I didn’t realize for a while that I knew some people who watched this revolution from an upstairs hotel window but also filmed some of it.  What was it about?  The diversion of water from the people by privatizing the government water sources.  Someone should force Missoula citizens to watch this over and over — they sold their water system and no one even noticed.  Now they're in court and lucky to be there.

The idea of this movie is simple: that people stay pretty much the same over the centuries; but the film is complexly layered as the actors and crew struggle to get their own project done on time and under budget while portraying the early Spanish taking cruel measures to get their gold. 

"Pocahontas" figure on the right.

There is a Pocahontas figure, a young girl who appeals to the producer.  A recent paper on H-Amerindian, the Humanities people, reflected on the enduring popularity of Pocahontas.  So the enlightened sophisticated people from the privileged world are there to “help”  the oppressed masses, who end up saving them instead.  

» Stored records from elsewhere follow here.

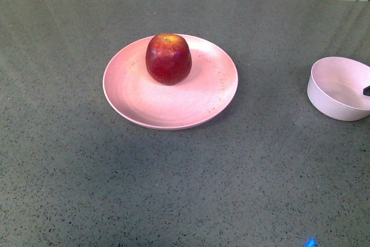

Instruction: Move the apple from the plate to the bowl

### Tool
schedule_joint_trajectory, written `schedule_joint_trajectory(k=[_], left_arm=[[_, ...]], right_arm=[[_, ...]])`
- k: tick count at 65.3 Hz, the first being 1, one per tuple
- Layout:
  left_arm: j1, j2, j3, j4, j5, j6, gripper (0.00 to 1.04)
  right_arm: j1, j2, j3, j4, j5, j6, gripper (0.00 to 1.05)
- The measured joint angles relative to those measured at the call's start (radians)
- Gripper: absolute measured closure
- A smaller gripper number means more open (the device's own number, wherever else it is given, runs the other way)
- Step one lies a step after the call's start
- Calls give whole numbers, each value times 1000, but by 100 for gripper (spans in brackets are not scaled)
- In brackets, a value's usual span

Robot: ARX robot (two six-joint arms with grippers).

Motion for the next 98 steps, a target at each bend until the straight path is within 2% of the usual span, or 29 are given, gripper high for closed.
schedule_joint_trajectory(k=[11, 31, 44, 74, 78, 98], left_arm=[[0, 0, 0, 0, 0, 0, 9], [0, 0, 0, 0, 0, 0, 9], [0, 0, 0, 0, 0, 0, 9], [0, 0, 0, 0, 0, 0, 9], [0, 0, 0, 0, 0, 0, 9], [0, 0, 0, 0, 0, 0, 9]], right_arm=[[30, -5, 10, -21, -5, 8, 103], [126, -21, 20, -29, 2, 44, 103], [197, -10, 57, -34, 46, 51, 103], [257, 57, 113, -30, 80, 48, 103], [258, 57, 113, -21, 75, 49, 98], [210, -18, 68, 61, 21, 51, 50]])
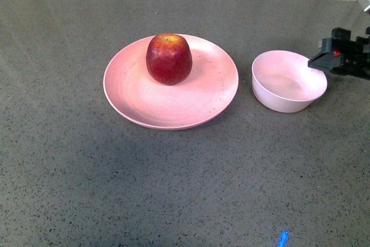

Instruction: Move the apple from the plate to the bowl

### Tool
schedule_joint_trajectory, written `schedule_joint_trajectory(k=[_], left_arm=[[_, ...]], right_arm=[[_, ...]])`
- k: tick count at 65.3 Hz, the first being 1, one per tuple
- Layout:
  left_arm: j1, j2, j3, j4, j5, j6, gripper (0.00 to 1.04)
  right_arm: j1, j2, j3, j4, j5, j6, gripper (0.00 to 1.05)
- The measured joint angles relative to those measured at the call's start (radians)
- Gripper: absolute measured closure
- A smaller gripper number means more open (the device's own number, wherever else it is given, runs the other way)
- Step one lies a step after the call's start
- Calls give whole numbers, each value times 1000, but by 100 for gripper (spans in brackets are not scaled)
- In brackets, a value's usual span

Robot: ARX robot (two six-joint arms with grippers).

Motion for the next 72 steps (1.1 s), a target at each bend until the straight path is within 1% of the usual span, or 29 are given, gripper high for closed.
schedule_joint_trajectory(k=[2, 4, 8, 10, 13, 16, 18, 24, 25, 26, 27, 28, 29, 30, 32, 36, 38, 53, 58, 60, 62, 63, 65, 69, 72], left_arm=[[0, 0, 0, 0, 0, 0, 9], [0, 0, 0, 0, 0, 0, 9], [0, 0, 0, 0, 0, 0, 9], [0, 0, 0, 0, 0, 0, 9], [0, 0, 0, 0, 0, 0, 9], [0, 0, 0, 0, 0, 0, 9], [0, 0, 0, 0, 0, 0, 9], [0, 0, 0, 0, 0, 0, 9], [0, 0, 0, 0, 0, 0, 9], [0, 0, 0, 0, 0, 0, 9], [0, 0, 0, 0, 0, 0, 9], [0, 0, 0, 0, 0, 0, 9], [0, 0, 0, 0, 0, 0, 9], [0, 0, 0, 0, 0, 0, 9], [0, 0, 0, 0, 0, 0, 9], [0, 0, 0, 0, 0, 0, 9], [0, 0, 0, 0, 0, 0, 9], [0, 0, 0, 0, 0, 0, 9], [0, 0, 0, 0, 0, 0, 9], [0, 0, 0, 0, 0, 0, 9], [0, 0, 0, 0, 0, 0, 9], [0, 0, 0, 0, 0, 0, 9], [0, 0, 0, 0, 0, 0, 9], [0, 0, 0, 0, 0, 0, 9], [0, 0, 0, 0, 0, 0, 9]], right_arm=[[-14, -32, -18, 14, -9, -2, 43], [-22, -49, -27, 22, -16, -3, 40], [-50, -118, -66, 47, -48, -9, 27], [-58, -140, -79, 53, -51, -12, 24], [-79, -200, -114, 67, -68, -23, 15], [-95, -249, -145, 76, -88, -25, 9], [-107, -286, -167, 81, -102, -25, 7], [-140, -395, -237, 97, -125, -29, 9], [-139, -399, -249, 122, -112, -30, 10], [-137, -409, -282, 204, -75, -32, 14], [-135, -414, -296, 245, -38, -34, 15], [-132, -420, -328, 334, 17, -35, 19], [-131, -423, -344, 377, 42, -37, 20], [-127, -428, -376, 454, 84, -39, 24], [-121, -436, -422, 553, 128, -42, 29], [-108, -466, -499, 682, 161, -45, 40], [-101, -485, -526, 713, 165, -46, 45], [-66, -636, -673, 724, 200, -49, 84], [-50, -712, -732, 704, 213, -49, 103], [-48, -734, -745, 697, 216, -50, 103], [-35, -755, -758, 689, 241, -52, 103], [-22, -770, -767, 682, 269, -51, 103], [-7, -787, -779, 677, 278, -52, 103], [14, -791, -814, 724, 277, -52, 103], [18, -804, -835, 719, 277, -52, 103]])
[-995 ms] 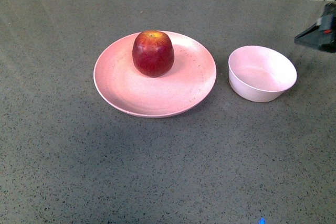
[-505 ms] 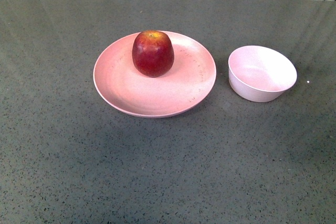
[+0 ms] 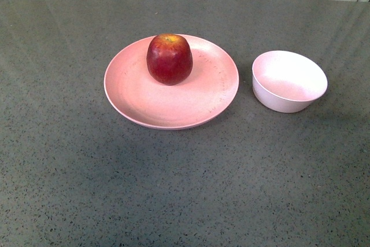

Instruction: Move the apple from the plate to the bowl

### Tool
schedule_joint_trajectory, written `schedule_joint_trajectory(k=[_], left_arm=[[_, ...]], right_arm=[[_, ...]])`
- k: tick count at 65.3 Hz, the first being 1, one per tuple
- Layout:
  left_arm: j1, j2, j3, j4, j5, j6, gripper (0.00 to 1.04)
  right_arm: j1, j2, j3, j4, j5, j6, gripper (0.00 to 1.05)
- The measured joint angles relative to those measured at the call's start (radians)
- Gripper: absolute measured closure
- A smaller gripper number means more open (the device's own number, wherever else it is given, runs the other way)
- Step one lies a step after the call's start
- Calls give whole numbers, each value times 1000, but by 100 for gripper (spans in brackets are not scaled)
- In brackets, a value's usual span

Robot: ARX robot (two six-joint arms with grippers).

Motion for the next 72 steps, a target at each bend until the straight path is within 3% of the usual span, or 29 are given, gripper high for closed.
schedule_joint_trajectory(k=[36, 72], left_arm=[[0, 0, 0, 0, 0, 0, 9], [0, 0, 0, 0, 0, 0, 9]], right_arm=[[2, -503, -82, -404, 7, 0, 103], [2, -808, -83, -694, 8, 0, 103]])
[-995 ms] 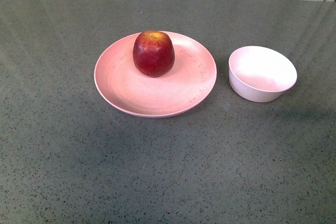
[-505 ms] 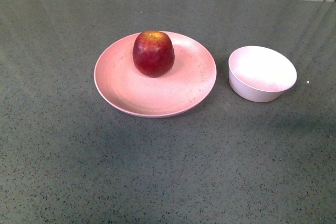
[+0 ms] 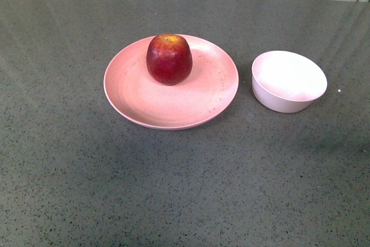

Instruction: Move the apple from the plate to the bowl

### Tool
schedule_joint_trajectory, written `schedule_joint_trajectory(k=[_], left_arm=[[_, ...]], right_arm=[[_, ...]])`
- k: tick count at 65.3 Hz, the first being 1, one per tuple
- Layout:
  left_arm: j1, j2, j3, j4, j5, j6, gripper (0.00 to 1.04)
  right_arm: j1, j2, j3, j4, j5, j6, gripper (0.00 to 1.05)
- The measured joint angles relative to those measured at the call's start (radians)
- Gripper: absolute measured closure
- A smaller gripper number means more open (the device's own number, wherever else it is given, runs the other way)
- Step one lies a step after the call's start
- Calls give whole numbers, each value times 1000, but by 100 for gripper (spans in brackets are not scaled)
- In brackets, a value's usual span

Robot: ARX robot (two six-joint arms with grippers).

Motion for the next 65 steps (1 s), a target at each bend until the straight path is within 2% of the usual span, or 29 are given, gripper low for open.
schedule_joint_trajectory(k=[32, 39, 55, 65], left_arm=[[0, 0, 0, 0, 0, 0, 9], [0, 0, 0, 0, 0, 0, 9], [0, 0, 0, 0, 0, 0, 9], [0, 0, 0, 0, 0, 0, 9]], right_arm=[[0, -140, 0, -141, 0, 0, 103], [2, -275, 0, -302, 0, 0, 103], [2, -308, 0, -314, 0, -1, 103], [2, -308, 0, -314, 0, -1, 77]])
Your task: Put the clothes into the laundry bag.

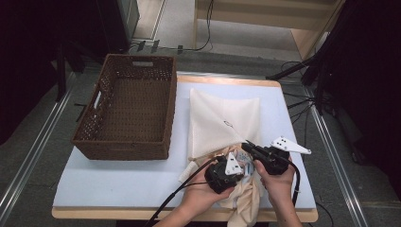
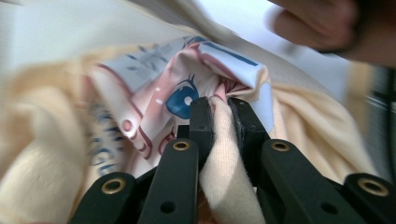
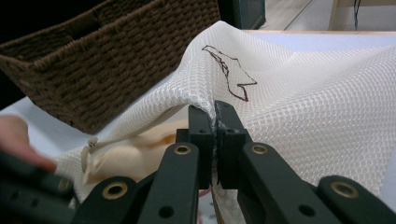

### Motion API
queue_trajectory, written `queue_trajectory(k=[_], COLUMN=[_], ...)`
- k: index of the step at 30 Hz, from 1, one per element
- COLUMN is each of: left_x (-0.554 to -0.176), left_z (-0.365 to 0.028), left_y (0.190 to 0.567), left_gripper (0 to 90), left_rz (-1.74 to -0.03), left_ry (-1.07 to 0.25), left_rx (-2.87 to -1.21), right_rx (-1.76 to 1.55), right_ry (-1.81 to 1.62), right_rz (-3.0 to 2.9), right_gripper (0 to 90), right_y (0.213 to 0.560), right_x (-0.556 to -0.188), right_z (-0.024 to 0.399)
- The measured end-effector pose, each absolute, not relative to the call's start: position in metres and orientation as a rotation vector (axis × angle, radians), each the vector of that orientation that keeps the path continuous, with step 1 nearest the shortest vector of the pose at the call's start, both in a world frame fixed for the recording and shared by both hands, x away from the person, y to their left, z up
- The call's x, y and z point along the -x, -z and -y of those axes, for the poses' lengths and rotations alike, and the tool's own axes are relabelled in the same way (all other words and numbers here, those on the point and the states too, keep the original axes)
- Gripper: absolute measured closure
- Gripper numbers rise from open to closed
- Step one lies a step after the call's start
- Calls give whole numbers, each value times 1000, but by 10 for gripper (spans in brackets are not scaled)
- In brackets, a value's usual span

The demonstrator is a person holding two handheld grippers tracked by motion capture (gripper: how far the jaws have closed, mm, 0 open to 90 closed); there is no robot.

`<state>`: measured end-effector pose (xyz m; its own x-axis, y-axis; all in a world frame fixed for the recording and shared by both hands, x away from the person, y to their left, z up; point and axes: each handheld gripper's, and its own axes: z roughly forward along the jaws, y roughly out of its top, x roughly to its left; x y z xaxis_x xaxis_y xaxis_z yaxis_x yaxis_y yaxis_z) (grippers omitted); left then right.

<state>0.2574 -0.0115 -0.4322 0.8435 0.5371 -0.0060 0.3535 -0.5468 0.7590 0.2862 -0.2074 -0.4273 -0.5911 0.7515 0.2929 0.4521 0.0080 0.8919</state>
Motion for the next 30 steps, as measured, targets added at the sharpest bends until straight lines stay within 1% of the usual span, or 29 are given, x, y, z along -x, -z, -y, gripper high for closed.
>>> queue_trajectory(k=[3, 5, 6, 8, 10, 11, 13, 15, 17, 19, 21, 23, 24, 25, 27, 28, 29, 30], left_x=[-271, -281, -286, -292, -290, -288, -283, -276, -268, -263, -257, -254, -255, -256, -261, -264, -266, -268], left_z=[0, -7, -8, -6, -6, -8, -16, -24, -32, -38, -35, -25, -19, -13, -6, -4, -3, -1], left_y=[423, 425, 429, 440, 442, 441, 433, 423, 415, 411, 415, 428, 435, 443, 452, 453, 451, 449], left_gripper=[807, 805, 803, 784, 716, 659, 551, 500, 451, 408, 376, 354, 366, 404, 529, 631, 708, 747], left_rz=[-773, -848, -868, -870, -847, -842, -835, -802, -770, -752, -730, -707, -695, -699, -721, -729, -730, -732], left_ry=[-418, -511, -507, -455, -445, -425, -343, -281, -246, -181, -148, -151, -155, -181, -219, -216, -219, -232], left_rx=[-2096, -2057, -2066, -2114, -2103, -2087, -2030, -1991, -1975, -1971, -2010, -2111, -2170, -2215, -2237, -2246, -2253, -2243], right_rx=[-1247, -1239, -1236, -1229, -1230, -1234, -1241, -1244, -1258, -1256, -1257, -1253, -1255, -1256, -1247, -1249, -1243, -1238], right_ry=[-1629, -1639, -1642, -1639, -1623, -1624, -1618, -1617, -1622, -1620, -1621, -1619, -1617, -1616, -1613, -1611, -1609, -1616], right_rz=[-2005, -1998, -1998, -2010, -2020, -2021, -2024, -2022, -2016, -2014, -2015, -2021, -2025, -2028, -2039, -2045, -2050, -2051], right_gripper=[876, 877, 877, 877, 877, 876, 877, 876, 876, 876, 876, 876, 876, 876, 876, 876, 876, 876], right_y=[422, 419, 418, 418, 421, 422, 424, 424, 424, 425, 426, 426, 427, 428, 429, 429, 428, 427], right_x=[-284, -283, -282, -282, -283, -284, -285, -285, -286, -286, -286, -287, -287, -287, -286, -285, -285, -284], right_z=[209, 209, 209, 208, 207, 206, 207, 208, 209, 210, 209, 207, 206, 204, 201, 200, 199, 198])
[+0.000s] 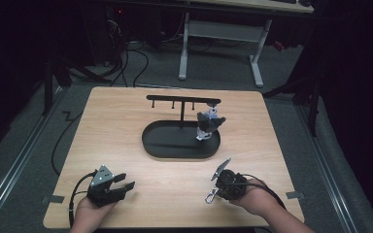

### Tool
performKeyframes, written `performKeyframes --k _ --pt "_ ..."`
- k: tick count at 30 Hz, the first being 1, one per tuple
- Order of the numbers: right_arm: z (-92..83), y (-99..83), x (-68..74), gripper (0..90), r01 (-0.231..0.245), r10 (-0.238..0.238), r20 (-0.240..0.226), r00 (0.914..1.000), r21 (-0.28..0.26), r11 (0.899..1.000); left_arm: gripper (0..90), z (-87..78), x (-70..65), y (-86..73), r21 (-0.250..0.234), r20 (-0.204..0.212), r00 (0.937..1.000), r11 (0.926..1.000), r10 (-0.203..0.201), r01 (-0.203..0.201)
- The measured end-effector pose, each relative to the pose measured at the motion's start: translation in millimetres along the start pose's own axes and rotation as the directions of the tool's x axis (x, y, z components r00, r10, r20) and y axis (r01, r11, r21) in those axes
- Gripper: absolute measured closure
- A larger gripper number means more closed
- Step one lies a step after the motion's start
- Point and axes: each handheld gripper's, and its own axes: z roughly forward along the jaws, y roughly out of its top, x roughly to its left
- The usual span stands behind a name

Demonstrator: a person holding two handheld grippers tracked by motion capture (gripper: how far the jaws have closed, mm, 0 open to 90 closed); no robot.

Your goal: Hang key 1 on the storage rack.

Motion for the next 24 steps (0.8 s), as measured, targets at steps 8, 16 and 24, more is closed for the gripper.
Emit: performKeyframes --k 8,16,24 --pt "1.4 3.3 1.3 88.8 -0.011 0.011 -0.011 0.9999 0.004 1.000 49.0 0.0 -0.4 0.0 0.003 0.002 1.0000 1.0000 0.003 -0.003" --pt "7.6 8.5 3.5 85.9 0.004 -0.003 -0.009 1.0000 0.015 1.000 48.7 -0.1 0.3 -0.3 0.003 0.003 1.0000 1.0000 0.002 -0.002" --pt "5.2 12.1 1.9 89.0 -0.003 0.003 0.003 1.0000 0.016 1.000 48.6 0.2 0.0 -0.3 0.007 0.005 1.0000 1.0000 0.004 -0.004"
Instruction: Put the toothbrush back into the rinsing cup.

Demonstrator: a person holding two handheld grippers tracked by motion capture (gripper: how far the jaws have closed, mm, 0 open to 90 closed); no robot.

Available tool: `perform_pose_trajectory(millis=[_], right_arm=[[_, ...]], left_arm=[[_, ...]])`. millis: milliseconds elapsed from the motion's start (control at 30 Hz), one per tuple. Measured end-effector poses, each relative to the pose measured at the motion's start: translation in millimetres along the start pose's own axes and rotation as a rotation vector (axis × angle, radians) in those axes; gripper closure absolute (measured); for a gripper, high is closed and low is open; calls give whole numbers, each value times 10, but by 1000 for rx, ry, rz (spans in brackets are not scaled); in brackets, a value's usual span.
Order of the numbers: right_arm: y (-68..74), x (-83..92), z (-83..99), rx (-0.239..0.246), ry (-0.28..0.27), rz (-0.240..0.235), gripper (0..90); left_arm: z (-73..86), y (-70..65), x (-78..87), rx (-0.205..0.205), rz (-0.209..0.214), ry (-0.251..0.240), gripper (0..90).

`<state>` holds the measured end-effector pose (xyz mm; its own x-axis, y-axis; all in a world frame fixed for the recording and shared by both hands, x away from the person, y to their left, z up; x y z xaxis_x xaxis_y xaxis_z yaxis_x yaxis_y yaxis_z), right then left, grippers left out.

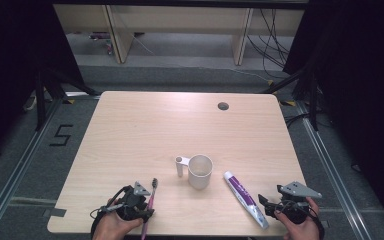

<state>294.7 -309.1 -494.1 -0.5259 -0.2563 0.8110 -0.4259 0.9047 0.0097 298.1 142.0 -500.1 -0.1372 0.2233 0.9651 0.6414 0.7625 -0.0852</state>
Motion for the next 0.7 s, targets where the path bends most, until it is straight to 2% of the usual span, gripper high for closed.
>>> perform_pose_trajectory(millis=[33, 200, 267, 300, 333, 533, 567, 667, 700], right_arm=[[29, 1, 4, -35, 16, -17, 231], [26, 1, 4, -33, 12, -17, 232], [33, 2, 5, -49, 19, -22, 232], [7, -8, -1, -13, 10, -17, 231], [36, -3, 2, -38, 12, -18, 231], [29, 0, 1, -31, 13, -23, 231], [6, -10, -3, -7, 8, -17, 231], [6, -11, -3, -1, 5, -16, 232], [38, 0, 1, -37, 17, -23, 231]], left_arm=[[-3, 11, 1, 3, -1, -3, 695], [-48, 73, 7, -24, -12, 23, 712], [-82, 86, 7, -22, -16, 28, 696], [-95, 92, 8, -26, -26, 27, 694], [-130, 107, 2, -31, -35, 33, 706], [-181, 124, -6, -39, -30, 67, 742], [-186, 122, -6, -41, -29, 72, 758], [-209, 132, -4, -63, -37, 90, 800], [-218, 135, -1, -71, -35, 105, 800]])
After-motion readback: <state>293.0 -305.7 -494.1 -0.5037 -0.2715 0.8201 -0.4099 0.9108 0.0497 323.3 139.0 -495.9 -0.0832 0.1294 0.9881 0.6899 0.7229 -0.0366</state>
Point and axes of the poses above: each handheld gripper's, and its own axes: x roughly backward along the jaws, z roughly out of its underside, y roughly to its left, the point moved 1 cm from there along -x, roughly forward along the jaws, and after that the axes turned 14 degrees about y, right-handed, at the moved point
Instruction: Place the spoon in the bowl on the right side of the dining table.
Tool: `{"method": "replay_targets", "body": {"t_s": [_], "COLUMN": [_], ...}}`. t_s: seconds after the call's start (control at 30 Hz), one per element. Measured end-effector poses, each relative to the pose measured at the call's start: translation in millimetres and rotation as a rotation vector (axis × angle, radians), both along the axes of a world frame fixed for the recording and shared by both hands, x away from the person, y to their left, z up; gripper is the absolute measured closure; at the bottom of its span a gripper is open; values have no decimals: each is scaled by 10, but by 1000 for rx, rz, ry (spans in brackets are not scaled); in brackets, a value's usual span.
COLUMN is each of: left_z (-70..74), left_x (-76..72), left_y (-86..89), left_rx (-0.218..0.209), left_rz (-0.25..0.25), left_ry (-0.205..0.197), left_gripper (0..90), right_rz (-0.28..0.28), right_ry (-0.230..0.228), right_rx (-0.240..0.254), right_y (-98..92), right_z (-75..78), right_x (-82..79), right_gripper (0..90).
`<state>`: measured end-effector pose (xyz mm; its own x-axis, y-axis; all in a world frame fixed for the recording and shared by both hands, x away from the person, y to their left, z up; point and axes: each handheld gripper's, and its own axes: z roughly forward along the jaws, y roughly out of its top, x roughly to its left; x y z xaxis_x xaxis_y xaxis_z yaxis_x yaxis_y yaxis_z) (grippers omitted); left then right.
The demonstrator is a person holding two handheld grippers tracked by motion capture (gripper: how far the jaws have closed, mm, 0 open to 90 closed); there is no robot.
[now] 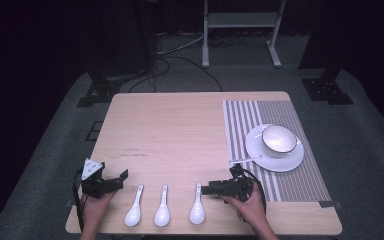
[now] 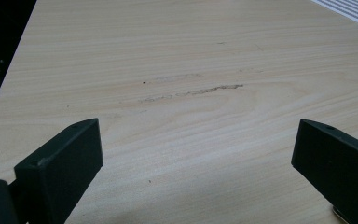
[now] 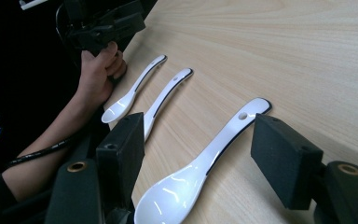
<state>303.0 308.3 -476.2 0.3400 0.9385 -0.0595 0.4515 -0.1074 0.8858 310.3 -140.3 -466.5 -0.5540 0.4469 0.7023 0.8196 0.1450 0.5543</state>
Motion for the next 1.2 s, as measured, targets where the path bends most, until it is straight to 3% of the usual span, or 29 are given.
{"method": "replay_targets", "body": {"t_s": [0.63, 0.83, 0.97, 1.2], "left_z": [0, 0, 0, 0], "left_x": [1, 2, 2, 1], "left_y": [2, 3, 1, 1], "left_rx": [-4, -4, -1, -2], "left_rz": [1, 0, -1, -2], "left_ry": [0, 0, 1, -2], "left_gripper": [5, 5, 5, 6], "right_rz": [6, -7, -12, -22], "right_ry": [49, 61, 59, 17], "right_rx": [-67, -110, -122, -186], "right_y": [186, 239, 268, 399], "right_z": [-86, -114, -115, -117], "right_x": [108, 143, 153, 131], "right_gripper": [376, 403, 418, 452]}}
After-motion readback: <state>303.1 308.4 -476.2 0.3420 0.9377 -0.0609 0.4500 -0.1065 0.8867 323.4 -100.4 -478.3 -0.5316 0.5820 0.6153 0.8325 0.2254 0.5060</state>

One of the most interesting passages is the attempt to recreate an historical event in which the mothers of the indigenous babies drowned them to keep them from the more cruel death of being torn apart by Spanish dogs.  The contemporary indigenous actors simply refuse.  No matter how much the director explains that they won’t really drown their babies, just wade into the water holding them, at which point the babies will be taken to safety, replaced by dolls.  The mothers explain that they won’t even depict such an atrocity.  And they make it stick. 

Later, in a scene where those opposing the Spanish invaders are crucified atop bonfires, it is so convincing that we are paralyzed in spite of knowing it’s a simulation — until the director calls “cut” and the victims step down.  But then, when we see rioting in the streets and soldiers shooting demonstrators, it’s hard not to half-expect someone to call “cut” so everyone can go home.  If reality, actual experience rather than theory, is a keystone of ethics, then no wonder we have a problem these days.  All is assumed to be trickery.

The privileged folks — who do have a conscience represented by a sympathetic woman with a videocam on her shoulder — operate on credentials, connections and bribery.  They work.  But the indigenous people are working for the survival of their children, a far more powerful motive.

It would be easy to displace this film onto our current Trump/Clinton fiasco.  Good guys on one side and bad guys on the other.  But the strength of the film is that it is packed with ironies, empathy that has no place to go.